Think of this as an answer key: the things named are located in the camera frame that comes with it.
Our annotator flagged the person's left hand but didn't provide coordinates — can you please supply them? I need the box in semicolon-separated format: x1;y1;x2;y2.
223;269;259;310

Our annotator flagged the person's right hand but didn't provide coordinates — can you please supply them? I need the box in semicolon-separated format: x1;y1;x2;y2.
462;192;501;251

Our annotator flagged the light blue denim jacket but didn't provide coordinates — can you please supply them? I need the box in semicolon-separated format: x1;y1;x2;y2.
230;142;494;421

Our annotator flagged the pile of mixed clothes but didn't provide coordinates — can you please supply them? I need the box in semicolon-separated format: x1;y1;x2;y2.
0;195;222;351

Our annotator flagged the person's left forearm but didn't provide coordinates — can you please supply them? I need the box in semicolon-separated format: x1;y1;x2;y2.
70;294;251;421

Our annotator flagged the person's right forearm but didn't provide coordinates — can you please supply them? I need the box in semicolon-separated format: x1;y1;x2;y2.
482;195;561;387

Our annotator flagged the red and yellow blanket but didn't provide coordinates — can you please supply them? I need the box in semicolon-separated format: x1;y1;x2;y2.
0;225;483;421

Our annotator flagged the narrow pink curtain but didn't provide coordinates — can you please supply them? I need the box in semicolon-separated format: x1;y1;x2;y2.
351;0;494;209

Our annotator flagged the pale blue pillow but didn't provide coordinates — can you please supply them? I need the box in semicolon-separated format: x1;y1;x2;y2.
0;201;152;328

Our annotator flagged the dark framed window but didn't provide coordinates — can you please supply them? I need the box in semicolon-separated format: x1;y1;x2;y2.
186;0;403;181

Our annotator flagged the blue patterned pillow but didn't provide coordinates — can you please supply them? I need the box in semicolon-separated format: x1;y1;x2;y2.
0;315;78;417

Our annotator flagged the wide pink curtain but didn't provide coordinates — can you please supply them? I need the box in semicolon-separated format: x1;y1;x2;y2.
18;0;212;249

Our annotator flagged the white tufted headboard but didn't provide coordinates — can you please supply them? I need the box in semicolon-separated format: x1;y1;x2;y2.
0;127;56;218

# # #

BRIEF ->
Reproduce the material above, every line of it, exactly.

SOLUTION TO THE EXERCISE ->
Think of this as an answer key: the things named are located in the camera frame that comes with it.
Our annotator flagged the person's left hand but didn't provide coordinates — can you please supply them? I need the box in semicolon-separated format: x1;y1;x2;y2.
223;269;259;310

Our annotator flagged the person's right hand but didn't provide coordinates — can you please supply them? I need the box in semicolon-separated format: x1;y1;x2;y2.
462;192;501;251

Our annotator flagged the light blue denim jacket but didn't provide coordinates — can you please supply them? I need the box in semicolon-separated format: x1;y1;x2;y2.
230;142;494;421

Our annotator flagged the pile of mixed clothes but didn't provide coordinates — can you please supply them? I need the box in semicolon-separated format: x1;y1;x2;y2.
0;195;222;351

Our annotator flagged the person's left forearm but didn't provide coordinates — can you please supply them? I need the box in semicolon-separated format: x1;y1;x2;y2.
70;294;251;421

Our annotator flagged the person's right forearm but didn't provide coordinates — can you please supply them? I need the box in semicolon-separated format: x1;y1;x2;y2.
482;195;561;387

Our annotator flagged the red and yellow blanket but didn't provide coordinates — can you please supply them? I need the box in semicolon-separated format: x1;y1;x2;y2.
0;225;483;421

Our annotator flagged the narrow pink curtain but didn't provide coordinates — can you please supply them? I need the box in semicolon-separated format: x1;y1;x2;y2.
351;0;494;209

Our annotator flagged the pale blue pillow but didn't provide coordinates — can you please supply them? I need the box in semicolon-separated format: x1;y1;x2;y2.
0;201;152;328

Our annotator flagged the dark framed window but didn't provide coordinates — can you please supply them? I need the box in semicolon-separated format: x1;y1;x2;y2.
186;0;403;181

Our annotator flagged the blue patterned pillow but didn't provide coordinates — can you please supply them? I need the box in semicolon-separated format: x1;y1;x2;y2.
0;315;78;417

Our annotator flagged the wide pink curtain but didn't provide coordinates — can you please supply them? I need the box in semicolon-separated format: x1;y1;x2;y2.
18;0;212;249

Our annotator flagged the white tufted headboard but didn't provide coordinates — can you please supply them? I need the box in semicolon-separated format: x1;y1;x2;y2.
0;127;56;218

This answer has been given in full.